**What you are asked to do:**
The result should be the lines from the one that contains "5.3 s apart, 286x231." to the final line of the entries below, copied exactly and with no pictures.

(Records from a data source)
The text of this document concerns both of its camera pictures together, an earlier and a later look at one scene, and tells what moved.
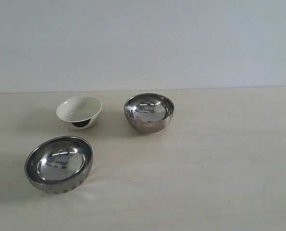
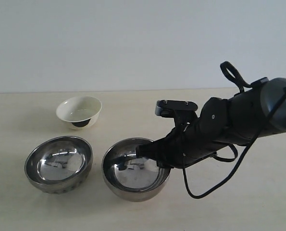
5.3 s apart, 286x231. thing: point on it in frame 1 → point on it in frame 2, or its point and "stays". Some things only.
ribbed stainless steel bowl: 60,165 stays
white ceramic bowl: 81,112 stays
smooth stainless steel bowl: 148,112 → 130,177
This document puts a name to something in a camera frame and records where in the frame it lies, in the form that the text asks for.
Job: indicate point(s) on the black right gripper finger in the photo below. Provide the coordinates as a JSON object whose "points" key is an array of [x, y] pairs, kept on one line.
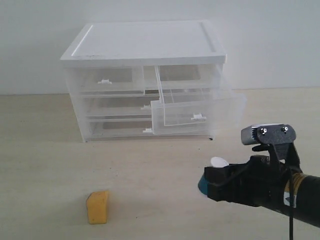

**Exercise response:**
5.3 s apart, 286x231. thing: point on it in frame 1 → point on it in frame 2, or its point and "stays". Some things only.
ribbed stainless steel bowl: 60,165 stays
white ceramic bowl: 81,112 stays
smooth stainless steel bowl: 148,112 → 130,177
This document puts a name to something in a camera frame and records where in the frame it lies, in the form that the text asks for.
Job: indicate point(s) on the black right gripper finger in the photo below. Provide the coordinates as a JSON object whose "points" key is an array of [x, y] pairs, kept on one line.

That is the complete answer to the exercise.